Stephen Costello (34), who is also a part-time second-hand car dealer, and his wife, Karen, of Woodstown Gardens, Woodstown, Rathfarnham, Co Dublin, told the court he and his wife were victims of a campaign of Garda harassment and intimidation. "Such is the nature of repeated, unwarranted and illegal intrusion that neighbours have shunned my family and me, having been led by gardaí to believe I am something I am not," Mr Costello said in an affidavit.
He said gardaí often entered his property with a view to obtaining registration numbers of cars parked in the grounds of the family home.
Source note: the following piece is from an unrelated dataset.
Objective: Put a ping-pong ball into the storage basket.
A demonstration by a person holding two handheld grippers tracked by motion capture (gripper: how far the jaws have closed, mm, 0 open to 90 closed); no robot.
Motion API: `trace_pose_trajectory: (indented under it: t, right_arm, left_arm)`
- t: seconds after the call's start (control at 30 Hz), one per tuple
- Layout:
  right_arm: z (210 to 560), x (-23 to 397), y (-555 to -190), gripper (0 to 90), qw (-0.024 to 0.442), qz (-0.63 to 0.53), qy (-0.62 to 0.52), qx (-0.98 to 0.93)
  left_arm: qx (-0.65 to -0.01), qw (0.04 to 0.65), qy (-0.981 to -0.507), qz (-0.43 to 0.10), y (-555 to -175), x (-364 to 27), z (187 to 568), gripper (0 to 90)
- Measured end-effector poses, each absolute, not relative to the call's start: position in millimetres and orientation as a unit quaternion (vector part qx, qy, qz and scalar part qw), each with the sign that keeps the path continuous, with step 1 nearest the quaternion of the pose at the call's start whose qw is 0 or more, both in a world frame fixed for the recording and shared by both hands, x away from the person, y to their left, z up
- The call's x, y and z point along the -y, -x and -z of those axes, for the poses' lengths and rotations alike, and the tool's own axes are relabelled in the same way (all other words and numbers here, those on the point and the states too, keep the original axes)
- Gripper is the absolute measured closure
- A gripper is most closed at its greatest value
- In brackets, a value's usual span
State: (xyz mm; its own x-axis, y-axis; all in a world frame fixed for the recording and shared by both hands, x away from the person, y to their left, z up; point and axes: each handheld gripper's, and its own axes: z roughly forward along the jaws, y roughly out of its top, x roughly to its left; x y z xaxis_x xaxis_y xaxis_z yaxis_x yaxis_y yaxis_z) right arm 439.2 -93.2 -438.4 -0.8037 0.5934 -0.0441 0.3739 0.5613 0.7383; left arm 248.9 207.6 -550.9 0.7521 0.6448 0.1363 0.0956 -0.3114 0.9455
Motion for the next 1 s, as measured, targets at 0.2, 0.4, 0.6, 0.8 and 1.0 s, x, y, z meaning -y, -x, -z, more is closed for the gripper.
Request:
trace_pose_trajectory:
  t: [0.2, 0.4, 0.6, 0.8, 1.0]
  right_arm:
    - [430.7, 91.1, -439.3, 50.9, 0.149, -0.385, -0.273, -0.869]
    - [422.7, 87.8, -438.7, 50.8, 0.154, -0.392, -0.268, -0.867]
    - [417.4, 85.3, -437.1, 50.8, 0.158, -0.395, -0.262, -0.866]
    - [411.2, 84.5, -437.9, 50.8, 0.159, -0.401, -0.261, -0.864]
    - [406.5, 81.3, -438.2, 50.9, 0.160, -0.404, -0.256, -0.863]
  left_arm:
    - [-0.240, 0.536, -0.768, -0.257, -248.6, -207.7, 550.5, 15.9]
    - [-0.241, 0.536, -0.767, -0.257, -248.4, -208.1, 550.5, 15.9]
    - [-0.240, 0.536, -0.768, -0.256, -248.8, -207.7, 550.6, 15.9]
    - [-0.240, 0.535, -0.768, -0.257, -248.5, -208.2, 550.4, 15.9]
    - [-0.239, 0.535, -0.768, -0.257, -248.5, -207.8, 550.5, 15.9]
Martin Giblin SC, for Mr Costello, said his client continued to be held up to odium, ridicule and contempt in the eyes of right-thinking members of society by reason of Garda activities.
Mr Costello told Ms Justice Mary Finlay Geoghegan he was not a person with a criminal past or present which would entitle gardaí to believe he was a person of ill repute. Over recent months he had been repeatedly stopped and searched for illicit substances and none had been found.
Judge Finlay Geoghegan said the Garda affidavit had made no reference to any suspicion of criminal activity or if the force considered its alleged level of activity necessary or warranted whether well founded or not. She granted an interlocutory injunction restraining gardaí until the hearing of a trial in which Mr Costello seeks damages and fuller restraints against the Garda.